Regular code reviews are like physical exercise: everybody agrees how important it is but only few have time and energy for it. Yet, code reviews are one of the best ways to reduce defects and associated waste in debugging time, not to mention the overall product reliability.
There is a distinction between low-level tedious review of syntax of programs and review of their business functions. It is the low-level syntax and structure that are the ones that take most time and are also least interesting.

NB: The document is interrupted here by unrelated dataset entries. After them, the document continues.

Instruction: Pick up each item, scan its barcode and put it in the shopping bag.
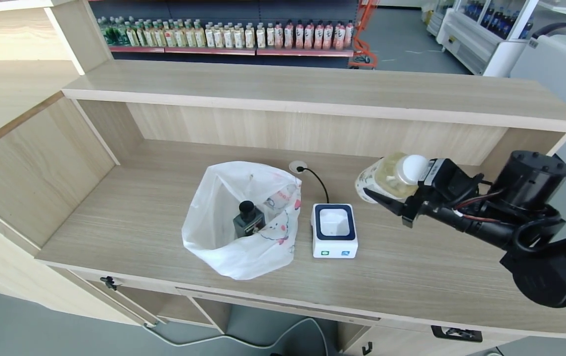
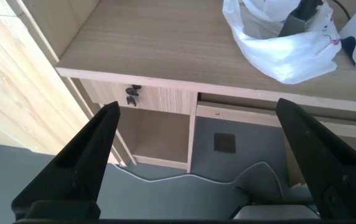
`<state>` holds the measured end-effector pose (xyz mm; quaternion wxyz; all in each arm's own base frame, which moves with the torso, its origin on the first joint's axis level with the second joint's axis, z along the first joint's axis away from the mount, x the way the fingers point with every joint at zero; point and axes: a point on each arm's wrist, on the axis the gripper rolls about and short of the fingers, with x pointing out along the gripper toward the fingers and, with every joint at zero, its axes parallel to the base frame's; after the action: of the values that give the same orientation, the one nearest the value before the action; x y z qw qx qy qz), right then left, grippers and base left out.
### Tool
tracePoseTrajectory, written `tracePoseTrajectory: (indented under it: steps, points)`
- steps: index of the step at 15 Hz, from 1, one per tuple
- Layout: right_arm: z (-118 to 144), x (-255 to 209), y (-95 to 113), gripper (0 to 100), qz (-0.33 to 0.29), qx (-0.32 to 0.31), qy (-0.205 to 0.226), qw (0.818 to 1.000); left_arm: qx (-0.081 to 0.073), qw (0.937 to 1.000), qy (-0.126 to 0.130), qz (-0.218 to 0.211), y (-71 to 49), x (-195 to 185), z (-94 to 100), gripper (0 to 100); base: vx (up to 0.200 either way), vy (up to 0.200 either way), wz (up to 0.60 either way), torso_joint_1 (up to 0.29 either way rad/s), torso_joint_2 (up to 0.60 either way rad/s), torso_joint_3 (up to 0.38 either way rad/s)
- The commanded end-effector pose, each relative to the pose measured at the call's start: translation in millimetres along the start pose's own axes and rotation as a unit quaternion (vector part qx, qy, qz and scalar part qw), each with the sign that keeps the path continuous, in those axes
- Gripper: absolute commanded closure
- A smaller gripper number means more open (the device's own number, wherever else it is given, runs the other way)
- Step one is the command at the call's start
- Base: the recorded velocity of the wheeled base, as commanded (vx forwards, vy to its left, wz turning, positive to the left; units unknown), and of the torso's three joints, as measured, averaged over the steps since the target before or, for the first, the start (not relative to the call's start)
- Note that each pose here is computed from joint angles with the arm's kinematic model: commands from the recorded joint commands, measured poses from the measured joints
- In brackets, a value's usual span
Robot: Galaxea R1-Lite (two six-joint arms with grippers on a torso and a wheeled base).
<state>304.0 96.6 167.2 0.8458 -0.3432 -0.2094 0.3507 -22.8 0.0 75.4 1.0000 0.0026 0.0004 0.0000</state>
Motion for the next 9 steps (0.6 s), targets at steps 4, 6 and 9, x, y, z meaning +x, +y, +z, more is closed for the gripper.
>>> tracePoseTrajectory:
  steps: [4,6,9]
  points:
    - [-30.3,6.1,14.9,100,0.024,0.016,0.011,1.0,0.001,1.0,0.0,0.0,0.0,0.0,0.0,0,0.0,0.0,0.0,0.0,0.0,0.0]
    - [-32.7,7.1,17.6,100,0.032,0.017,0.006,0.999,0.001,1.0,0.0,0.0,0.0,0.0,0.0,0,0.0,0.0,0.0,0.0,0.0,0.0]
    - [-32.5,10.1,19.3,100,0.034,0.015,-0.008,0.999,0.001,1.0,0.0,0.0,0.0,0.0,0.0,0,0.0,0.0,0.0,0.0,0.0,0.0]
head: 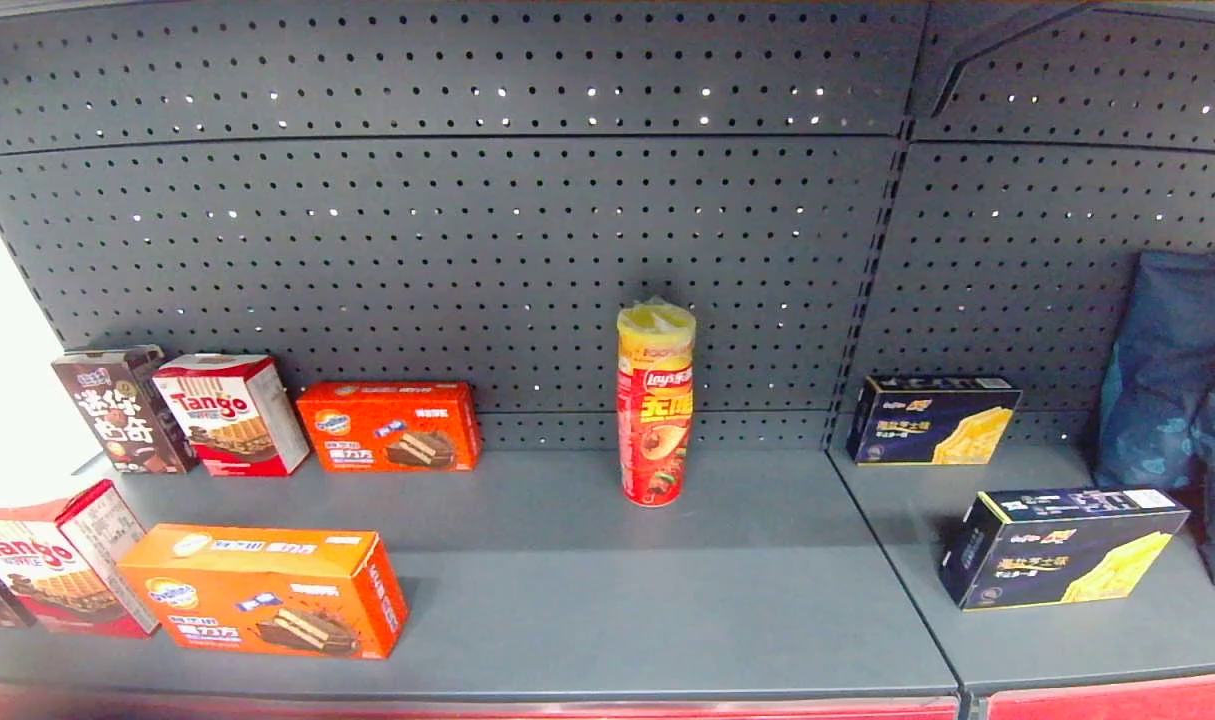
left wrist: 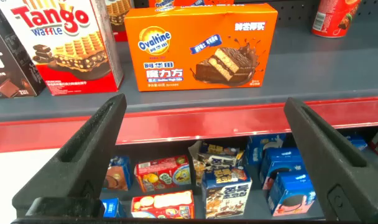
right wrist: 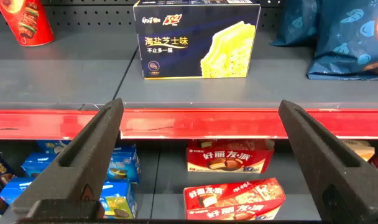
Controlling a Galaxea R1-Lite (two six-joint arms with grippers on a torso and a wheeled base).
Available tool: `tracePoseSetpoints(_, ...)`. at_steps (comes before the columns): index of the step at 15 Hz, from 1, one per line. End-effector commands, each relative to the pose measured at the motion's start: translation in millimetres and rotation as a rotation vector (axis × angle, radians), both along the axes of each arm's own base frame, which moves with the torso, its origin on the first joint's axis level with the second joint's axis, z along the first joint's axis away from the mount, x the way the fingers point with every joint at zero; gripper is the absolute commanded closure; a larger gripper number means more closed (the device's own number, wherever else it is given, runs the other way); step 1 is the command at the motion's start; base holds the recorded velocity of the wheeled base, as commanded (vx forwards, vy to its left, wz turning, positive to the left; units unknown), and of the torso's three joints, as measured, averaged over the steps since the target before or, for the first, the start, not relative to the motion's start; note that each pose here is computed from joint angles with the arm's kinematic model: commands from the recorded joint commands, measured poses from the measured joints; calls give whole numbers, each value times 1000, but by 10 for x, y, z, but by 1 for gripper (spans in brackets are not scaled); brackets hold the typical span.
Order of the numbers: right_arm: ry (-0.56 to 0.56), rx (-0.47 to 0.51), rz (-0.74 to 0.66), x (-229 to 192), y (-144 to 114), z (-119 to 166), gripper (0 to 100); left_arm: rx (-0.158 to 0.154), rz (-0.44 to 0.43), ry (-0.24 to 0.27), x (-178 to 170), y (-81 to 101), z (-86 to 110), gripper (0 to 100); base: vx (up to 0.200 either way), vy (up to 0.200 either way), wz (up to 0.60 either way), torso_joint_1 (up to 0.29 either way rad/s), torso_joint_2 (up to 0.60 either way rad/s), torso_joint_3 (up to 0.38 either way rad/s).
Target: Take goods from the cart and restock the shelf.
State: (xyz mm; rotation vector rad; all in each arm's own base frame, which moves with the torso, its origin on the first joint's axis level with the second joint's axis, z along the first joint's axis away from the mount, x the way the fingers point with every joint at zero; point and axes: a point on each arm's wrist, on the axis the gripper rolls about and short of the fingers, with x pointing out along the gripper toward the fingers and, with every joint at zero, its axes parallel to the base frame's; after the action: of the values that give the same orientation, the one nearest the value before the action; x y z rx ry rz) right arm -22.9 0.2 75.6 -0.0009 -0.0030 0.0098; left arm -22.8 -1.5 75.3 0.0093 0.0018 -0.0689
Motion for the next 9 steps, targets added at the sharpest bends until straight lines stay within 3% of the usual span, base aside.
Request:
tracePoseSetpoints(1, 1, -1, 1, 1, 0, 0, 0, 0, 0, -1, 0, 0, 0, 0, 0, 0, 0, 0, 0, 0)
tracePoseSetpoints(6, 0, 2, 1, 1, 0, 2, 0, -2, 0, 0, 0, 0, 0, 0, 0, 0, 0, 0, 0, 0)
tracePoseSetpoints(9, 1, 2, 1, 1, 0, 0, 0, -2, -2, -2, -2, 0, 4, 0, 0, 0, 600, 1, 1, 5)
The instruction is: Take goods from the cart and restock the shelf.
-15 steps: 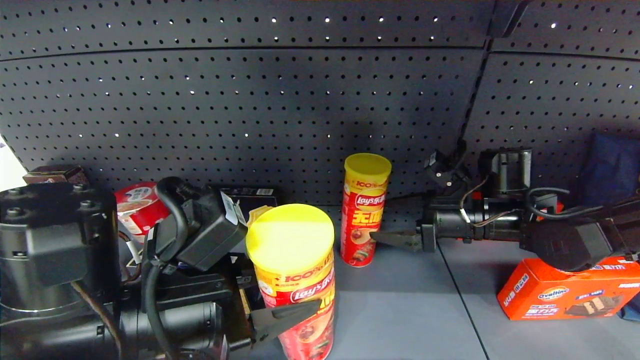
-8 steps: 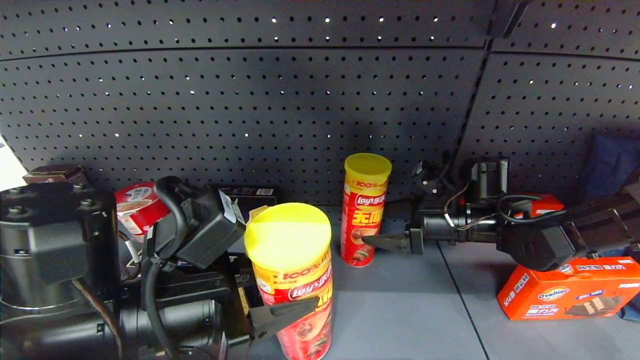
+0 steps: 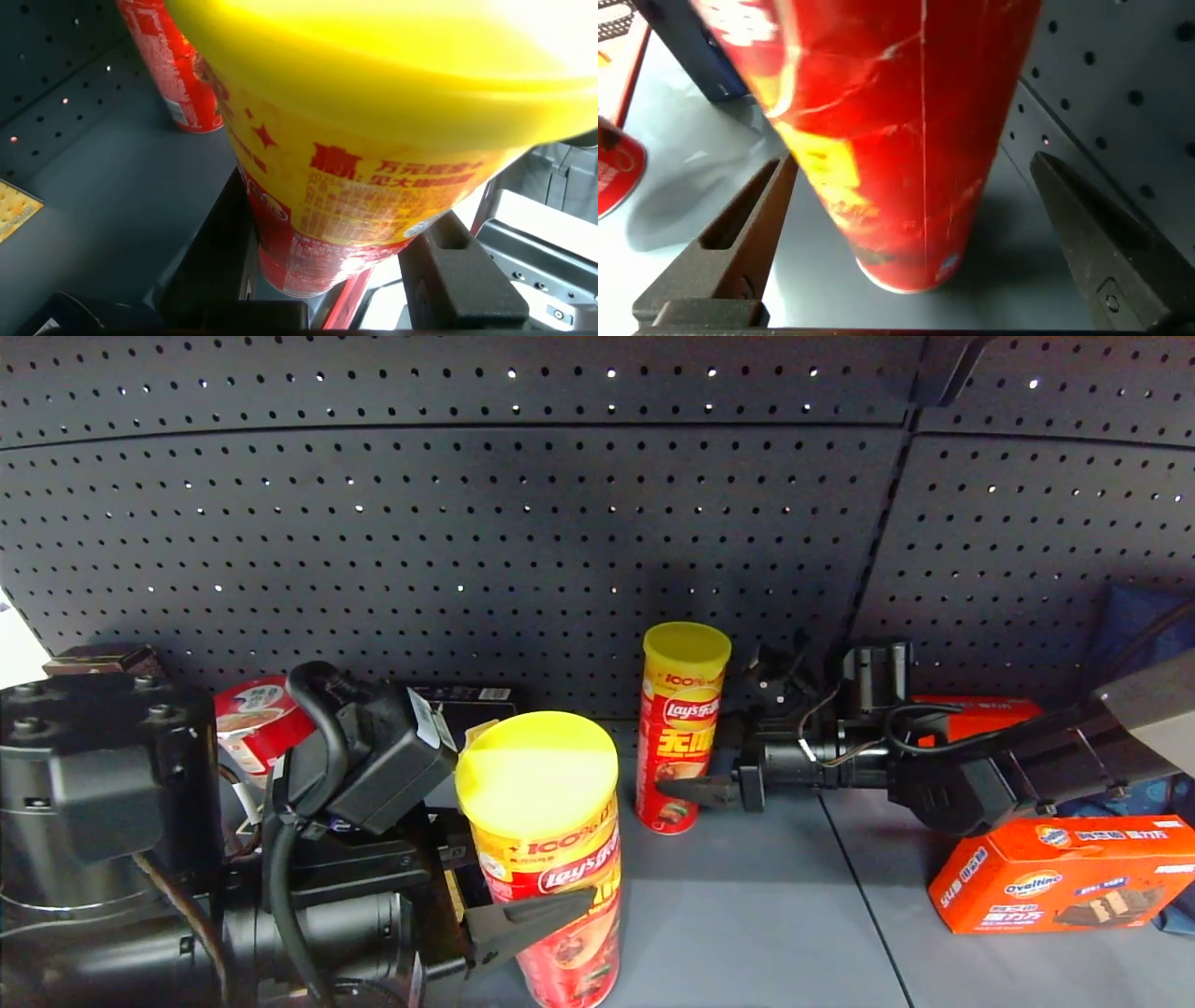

Reviews for technical components of the program have been automated for quite some time. Tools like PMD, FindBugs and Checkstyle are very popular Eclipse plugins and represent the first line of defense against simple but dangerous bugs. The problem with those tools is that they are intended for separate individuals and their reporting is done at a relatively low-level of detail.
Enter Sonar (see screenshots below).
Sonar is a web-based tool that analyzes your code using countless different metrics. It checks violations of coding rules similar to PMD/FindBugs/CheckStyle. It also presents an extremely useful dashboard of aggregated stats such as LOC, classes, duplications %. It even keeps track of how those metrics were changing in time. Best of all it’s easily integratable with Maven and Hudson and works seamlessly behind the scenes on each build.
Having high-level overview of code IMO is extremely important especially when the code base is large. Stats like coding-rules violations, test-coverage, complexity-per-method or per-class, cohesion are conveniently presented in numerical form. And these are just few of dozens (if not more) relevant stats.
If you want to see thorniest places in the code – go to Hotspots view. It ranks parts of your code using various metrics of “badness”. These include most violated rules, most untested classes, most complex classes, etc. Hotspots view is linked with Violation Drilldown views where you can expand areas of interest. In addition to that, Design view can be used to find cyclical dependencies between packages (a big no-no in proper OO design).
Ability to observe how these metrics change in time is very important because it allows to trace meaningful degradation in code quality down to individual code modification (i.e. when someone submits a bunch of spaghetti).
Overall Sonar is a great tool that exposes previously hidden data about code and presents it in a very convenient, interactive and intuitive format.
If you want to keep you code clean (no pun intended on Uncle Bob’s book) – Sonar is your tool.